Exercise prompt:
List each line of the data that holds the word "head".

Exercise data:
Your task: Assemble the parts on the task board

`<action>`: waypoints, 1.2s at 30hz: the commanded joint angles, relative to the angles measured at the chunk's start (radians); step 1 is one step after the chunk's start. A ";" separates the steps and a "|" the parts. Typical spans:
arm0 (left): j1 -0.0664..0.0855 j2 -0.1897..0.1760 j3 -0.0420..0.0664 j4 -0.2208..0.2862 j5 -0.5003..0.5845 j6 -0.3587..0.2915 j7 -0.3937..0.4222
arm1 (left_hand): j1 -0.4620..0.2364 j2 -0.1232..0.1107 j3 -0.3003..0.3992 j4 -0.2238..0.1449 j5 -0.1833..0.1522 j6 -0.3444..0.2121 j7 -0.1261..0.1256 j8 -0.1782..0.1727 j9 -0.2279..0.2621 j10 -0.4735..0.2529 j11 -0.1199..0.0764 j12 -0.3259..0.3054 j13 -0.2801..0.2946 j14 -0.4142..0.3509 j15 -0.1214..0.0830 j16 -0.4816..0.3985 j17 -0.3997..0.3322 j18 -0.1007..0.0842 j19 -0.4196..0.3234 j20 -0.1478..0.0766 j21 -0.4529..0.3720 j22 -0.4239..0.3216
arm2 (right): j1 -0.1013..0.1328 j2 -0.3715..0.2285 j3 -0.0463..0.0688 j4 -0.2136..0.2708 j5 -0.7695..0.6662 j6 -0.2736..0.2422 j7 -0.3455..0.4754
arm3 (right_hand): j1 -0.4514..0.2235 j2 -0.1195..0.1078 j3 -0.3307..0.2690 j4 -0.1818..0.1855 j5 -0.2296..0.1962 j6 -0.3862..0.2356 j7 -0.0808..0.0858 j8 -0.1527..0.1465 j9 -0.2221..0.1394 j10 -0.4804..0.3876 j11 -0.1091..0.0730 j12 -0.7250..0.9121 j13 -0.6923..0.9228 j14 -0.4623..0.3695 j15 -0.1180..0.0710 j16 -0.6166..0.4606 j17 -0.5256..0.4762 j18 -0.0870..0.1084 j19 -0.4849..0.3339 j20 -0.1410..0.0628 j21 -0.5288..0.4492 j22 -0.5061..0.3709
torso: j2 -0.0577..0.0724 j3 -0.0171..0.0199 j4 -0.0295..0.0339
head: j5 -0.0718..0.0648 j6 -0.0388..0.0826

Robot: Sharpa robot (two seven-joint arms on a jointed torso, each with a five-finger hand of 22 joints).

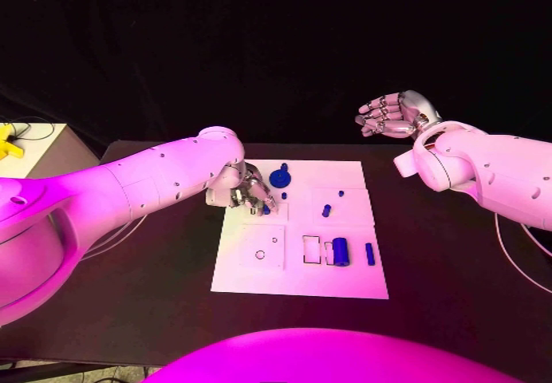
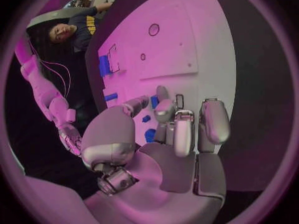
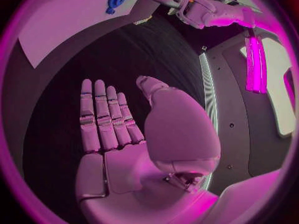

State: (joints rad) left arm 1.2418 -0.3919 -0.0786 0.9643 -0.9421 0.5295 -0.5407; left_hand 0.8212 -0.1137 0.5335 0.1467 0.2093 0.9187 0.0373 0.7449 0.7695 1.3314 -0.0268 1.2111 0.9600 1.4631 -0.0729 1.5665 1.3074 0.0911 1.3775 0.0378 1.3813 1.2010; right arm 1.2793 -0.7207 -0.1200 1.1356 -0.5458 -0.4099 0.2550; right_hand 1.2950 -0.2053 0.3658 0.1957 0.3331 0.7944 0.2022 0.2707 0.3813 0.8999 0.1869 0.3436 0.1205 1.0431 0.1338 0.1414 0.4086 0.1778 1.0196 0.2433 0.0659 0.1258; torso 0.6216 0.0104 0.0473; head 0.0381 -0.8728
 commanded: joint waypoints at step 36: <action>0.028 -0.148 0.197 0.166 -0.015 0.015 0.018 | 0.182 0.025 -0.001 0.080 -0.150 -0.225 0.097 -0.161 -0.074 -0.297 0.082 -0.243 -0.337 0.041 0.061 -0.115 0.124 0.019 -0.102 0.055 -0.121 -0.170 | -0.011 0.000 0.000 -0.025 -0.001 0.021 0.020 | -0.009 0.002 0.002 -0.007 0.008 -0.005 0.045 -0.004 -0.002 0.008 -0.003 0.008 -0.005 0.007 0.000 -0.005 -0.003 0.007 0.001 -0.001 0.002 -0.005 | 0.001 0.0021 0.0008 | -0.004 0.000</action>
State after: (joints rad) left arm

Output for this task:
head: j5 -0.0718..0.0648 j6 -0.0388..0.0826
State: (joints rad) left arm 1.2418 -0.3919 -0.0786 0.9643 -0.9421 0.5295 -0.5407; left_hand 0.8212 -0.1137 0.5335 0.1467 0.2093 0.9187 0.0373 0.7449 0.7695 1.3314 -0.0268 1.2111 0.9600 1.4631 -0.0729 1.5665 1.3074 0.0911 1.3775 0.0378 1.3813 1.2010; right arm 1.2793 -0.7207 -0.1200 1.1356 -0.5458 -0.4099 0.2550; right_hand 1.2950 -0.2053 0.3658 0.1957 0.3331 0.7944 0.2022 0.2707 0.3813 0.8999 0.1869 0.3436 0.1205 1.0431 0.1338 0.1414 0.4086 0.1778 1.0196 0.2433 0.0659 0.1258; torso 0.6216 0.0104 0.0473; head 0.0381 -0.8728

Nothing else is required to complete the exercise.